[Stored entries]
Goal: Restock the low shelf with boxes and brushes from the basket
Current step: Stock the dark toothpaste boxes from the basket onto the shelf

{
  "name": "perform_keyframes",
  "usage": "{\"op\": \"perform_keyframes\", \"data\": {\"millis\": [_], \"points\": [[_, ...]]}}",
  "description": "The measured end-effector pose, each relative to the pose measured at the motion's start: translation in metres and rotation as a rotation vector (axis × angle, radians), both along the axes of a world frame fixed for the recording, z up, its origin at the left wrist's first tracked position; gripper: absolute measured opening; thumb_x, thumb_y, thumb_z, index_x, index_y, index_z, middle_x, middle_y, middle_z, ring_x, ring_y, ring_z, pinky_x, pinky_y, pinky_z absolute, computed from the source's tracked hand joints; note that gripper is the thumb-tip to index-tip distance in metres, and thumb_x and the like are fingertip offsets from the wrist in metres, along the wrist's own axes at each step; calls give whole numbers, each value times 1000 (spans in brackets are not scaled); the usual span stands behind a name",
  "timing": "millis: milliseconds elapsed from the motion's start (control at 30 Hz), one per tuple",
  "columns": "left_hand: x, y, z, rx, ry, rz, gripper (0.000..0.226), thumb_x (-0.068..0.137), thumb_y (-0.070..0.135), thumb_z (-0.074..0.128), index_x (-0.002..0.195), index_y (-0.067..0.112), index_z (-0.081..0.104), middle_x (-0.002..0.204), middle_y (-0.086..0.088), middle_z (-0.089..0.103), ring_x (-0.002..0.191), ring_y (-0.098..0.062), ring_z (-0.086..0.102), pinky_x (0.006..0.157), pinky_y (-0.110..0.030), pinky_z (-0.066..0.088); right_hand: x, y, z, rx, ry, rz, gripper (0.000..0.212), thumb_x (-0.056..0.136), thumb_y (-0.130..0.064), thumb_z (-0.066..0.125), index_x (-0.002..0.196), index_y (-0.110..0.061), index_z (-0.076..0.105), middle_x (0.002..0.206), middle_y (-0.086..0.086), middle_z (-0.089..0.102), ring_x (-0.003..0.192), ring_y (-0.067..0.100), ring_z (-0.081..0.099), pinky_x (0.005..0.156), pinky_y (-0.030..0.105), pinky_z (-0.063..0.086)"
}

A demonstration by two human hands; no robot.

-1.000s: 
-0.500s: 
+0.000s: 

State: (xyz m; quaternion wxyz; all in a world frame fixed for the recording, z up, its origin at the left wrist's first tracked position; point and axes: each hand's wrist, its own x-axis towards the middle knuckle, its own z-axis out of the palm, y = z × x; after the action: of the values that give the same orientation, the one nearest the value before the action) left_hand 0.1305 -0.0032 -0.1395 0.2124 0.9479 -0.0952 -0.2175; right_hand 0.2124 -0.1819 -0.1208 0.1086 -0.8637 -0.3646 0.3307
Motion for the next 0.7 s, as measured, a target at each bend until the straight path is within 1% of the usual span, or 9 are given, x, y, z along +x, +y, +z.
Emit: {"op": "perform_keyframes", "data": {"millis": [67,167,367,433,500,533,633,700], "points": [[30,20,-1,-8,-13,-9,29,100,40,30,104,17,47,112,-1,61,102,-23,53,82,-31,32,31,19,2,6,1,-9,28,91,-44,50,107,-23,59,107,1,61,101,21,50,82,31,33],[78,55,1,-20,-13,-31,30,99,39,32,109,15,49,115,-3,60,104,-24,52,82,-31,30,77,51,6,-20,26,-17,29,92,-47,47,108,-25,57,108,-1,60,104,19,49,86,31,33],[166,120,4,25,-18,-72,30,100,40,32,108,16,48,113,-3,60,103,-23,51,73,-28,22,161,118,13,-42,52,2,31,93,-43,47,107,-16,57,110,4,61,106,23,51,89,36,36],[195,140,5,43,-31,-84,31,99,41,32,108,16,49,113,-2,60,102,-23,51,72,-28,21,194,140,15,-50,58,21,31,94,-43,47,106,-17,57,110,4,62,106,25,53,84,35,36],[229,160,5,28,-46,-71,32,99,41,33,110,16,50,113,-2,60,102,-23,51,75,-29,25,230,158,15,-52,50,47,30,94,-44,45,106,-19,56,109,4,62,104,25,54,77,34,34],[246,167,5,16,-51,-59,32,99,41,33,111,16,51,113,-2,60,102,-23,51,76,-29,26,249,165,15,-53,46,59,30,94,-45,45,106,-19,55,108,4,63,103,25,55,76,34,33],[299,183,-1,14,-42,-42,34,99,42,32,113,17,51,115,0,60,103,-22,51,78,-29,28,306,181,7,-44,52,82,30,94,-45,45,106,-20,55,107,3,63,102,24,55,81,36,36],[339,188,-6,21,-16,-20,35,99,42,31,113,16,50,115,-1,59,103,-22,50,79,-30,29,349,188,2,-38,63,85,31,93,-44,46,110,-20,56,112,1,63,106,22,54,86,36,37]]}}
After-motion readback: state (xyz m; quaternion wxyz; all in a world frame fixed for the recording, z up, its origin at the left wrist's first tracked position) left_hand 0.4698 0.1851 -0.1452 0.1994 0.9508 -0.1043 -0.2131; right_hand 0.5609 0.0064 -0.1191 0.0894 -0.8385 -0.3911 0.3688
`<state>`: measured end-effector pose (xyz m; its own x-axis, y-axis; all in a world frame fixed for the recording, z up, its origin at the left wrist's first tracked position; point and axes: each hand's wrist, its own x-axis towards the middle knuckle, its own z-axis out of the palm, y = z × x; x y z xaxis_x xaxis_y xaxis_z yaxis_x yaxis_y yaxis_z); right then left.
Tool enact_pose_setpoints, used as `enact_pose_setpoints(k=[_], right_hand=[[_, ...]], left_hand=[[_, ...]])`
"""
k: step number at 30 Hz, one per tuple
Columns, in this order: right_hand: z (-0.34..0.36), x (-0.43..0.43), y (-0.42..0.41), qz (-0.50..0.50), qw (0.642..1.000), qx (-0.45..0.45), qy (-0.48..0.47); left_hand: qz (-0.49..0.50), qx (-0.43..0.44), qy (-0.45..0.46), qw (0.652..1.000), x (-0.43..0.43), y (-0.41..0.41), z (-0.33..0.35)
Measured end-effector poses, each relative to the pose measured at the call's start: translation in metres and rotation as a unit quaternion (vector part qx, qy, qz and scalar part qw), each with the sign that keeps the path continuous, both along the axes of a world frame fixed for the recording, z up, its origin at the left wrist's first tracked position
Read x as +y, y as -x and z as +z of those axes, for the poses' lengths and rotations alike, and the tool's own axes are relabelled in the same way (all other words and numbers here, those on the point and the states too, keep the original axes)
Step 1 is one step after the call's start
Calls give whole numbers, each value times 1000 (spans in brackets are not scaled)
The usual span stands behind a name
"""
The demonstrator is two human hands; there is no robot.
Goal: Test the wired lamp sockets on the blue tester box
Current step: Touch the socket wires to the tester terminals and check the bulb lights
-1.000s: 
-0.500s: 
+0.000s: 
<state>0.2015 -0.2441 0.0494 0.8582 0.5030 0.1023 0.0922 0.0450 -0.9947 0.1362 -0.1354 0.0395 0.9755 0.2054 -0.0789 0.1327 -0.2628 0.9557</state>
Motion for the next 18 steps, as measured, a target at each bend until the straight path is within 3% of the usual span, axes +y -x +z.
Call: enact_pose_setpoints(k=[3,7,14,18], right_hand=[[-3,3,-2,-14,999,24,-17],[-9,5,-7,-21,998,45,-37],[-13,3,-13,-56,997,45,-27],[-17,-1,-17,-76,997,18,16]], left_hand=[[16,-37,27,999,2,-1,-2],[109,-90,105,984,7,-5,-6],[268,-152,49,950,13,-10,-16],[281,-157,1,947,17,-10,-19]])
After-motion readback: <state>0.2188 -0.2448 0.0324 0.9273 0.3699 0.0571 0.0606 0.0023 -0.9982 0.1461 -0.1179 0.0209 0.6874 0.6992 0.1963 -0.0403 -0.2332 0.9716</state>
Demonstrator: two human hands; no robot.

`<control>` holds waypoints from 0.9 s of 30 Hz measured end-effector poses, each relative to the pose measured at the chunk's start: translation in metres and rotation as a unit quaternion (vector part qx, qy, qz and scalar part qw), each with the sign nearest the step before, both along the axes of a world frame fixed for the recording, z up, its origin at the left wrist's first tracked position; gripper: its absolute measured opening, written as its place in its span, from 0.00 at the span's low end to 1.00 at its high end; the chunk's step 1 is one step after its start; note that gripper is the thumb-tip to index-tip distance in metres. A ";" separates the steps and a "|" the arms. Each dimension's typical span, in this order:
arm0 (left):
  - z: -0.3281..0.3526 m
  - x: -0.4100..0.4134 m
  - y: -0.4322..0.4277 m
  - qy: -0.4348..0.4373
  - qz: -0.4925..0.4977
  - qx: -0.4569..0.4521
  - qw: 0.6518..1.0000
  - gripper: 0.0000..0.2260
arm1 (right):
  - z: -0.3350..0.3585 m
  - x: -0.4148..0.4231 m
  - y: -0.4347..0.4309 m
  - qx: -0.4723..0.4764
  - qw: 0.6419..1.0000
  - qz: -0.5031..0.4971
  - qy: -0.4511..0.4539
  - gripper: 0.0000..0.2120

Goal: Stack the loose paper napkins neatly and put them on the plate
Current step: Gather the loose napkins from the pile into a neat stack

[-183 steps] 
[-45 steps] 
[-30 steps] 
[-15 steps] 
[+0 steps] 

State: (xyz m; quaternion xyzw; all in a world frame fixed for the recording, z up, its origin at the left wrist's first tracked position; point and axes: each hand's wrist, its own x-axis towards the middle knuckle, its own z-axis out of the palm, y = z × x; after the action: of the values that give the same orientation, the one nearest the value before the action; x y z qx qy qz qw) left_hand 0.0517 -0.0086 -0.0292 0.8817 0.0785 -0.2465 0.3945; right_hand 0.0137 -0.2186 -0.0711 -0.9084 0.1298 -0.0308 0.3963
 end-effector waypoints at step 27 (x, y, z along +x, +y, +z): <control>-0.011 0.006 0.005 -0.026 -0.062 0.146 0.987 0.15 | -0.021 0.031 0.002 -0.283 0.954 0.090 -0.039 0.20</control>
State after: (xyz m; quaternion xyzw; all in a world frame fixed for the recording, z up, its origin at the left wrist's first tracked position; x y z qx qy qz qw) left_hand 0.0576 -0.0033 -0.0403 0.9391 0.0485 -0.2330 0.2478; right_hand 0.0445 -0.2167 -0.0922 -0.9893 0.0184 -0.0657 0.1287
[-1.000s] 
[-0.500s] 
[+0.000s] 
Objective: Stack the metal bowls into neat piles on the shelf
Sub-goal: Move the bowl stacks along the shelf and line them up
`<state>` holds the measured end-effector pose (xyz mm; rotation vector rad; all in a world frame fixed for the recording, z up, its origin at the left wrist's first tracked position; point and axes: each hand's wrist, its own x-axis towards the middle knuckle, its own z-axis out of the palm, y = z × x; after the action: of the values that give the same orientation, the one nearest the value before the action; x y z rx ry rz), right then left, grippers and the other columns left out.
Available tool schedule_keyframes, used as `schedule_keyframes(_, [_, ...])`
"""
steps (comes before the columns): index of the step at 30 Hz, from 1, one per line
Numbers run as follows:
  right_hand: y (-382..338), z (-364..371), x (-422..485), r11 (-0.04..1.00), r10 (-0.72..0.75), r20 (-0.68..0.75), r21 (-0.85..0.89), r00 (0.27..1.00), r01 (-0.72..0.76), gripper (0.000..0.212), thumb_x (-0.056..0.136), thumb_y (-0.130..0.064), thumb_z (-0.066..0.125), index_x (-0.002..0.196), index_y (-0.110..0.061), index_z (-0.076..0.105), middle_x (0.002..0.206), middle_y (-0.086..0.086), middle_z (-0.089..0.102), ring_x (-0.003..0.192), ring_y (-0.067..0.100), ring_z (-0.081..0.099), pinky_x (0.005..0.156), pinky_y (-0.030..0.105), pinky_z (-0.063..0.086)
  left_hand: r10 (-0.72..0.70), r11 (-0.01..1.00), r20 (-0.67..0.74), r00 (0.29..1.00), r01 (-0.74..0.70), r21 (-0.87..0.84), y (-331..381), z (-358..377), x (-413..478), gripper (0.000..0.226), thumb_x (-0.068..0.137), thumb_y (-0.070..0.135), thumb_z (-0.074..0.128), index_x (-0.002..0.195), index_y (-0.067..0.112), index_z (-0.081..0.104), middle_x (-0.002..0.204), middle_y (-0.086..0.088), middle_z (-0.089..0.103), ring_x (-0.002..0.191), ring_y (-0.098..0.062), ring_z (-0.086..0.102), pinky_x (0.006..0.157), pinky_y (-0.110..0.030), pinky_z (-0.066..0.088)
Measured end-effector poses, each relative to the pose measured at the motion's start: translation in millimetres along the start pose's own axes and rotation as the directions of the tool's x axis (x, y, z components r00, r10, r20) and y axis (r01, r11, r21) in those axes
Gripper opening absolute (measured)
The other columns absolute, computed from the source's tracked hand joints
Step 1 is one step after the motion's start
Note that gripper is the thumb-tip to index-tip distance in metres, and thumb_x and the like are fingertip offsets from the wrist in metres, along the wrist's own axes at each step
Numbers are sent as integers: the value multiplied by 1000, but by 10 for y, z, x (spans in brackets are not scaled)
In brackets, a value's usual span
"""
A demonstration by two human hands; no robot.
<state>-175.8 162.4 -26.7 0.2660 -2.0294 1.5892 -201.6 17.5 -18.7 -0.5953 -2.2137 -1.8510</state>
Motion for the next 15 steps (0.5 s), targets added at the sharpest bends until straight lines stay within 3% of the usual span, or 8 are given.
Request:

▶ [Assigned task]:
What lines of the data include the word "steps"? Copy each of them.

▶ [Worked solution]:
Motion for the next 18 steps, as measured, a target at each bend until the straight path is within 3% of the usual span, axes +y -x +z.
`<control>` holds waypoints from 0.9 s of 30 Hz measured end-effector poses, each relative to the pose measured at the chunk's start: translation in metres and rotation as a unit quaternion (vector part qx, qy, qz and scalar part qw), each with the sign nearest the step before, both along the axes of a world frame fixed for the recording, z up, its origin at the left wrist's first tracked position; gripper: its absolute measured opening, written as its place in its span, from 0.00 at the span's low end to 1.00 at its high end; the chunk's step 1 is one step after its start; note that gripper is the thumb-tip to index-tip distance in metres. A ";" separates the steps and a "|" the arms. Each dimension's typical span, in this order:
[-183 steps] 
[-45 steps] 
[-30 steps] 
[-15 steps] 
[+0 steps] 
steps (comes before the columns): index of the step at 30 Hz, from 1, one per line
Motion for the next 15 steps (0.5 s), targets added at the sharpest bends until straight lines stay within 3% of the usual span, or 8 are given.

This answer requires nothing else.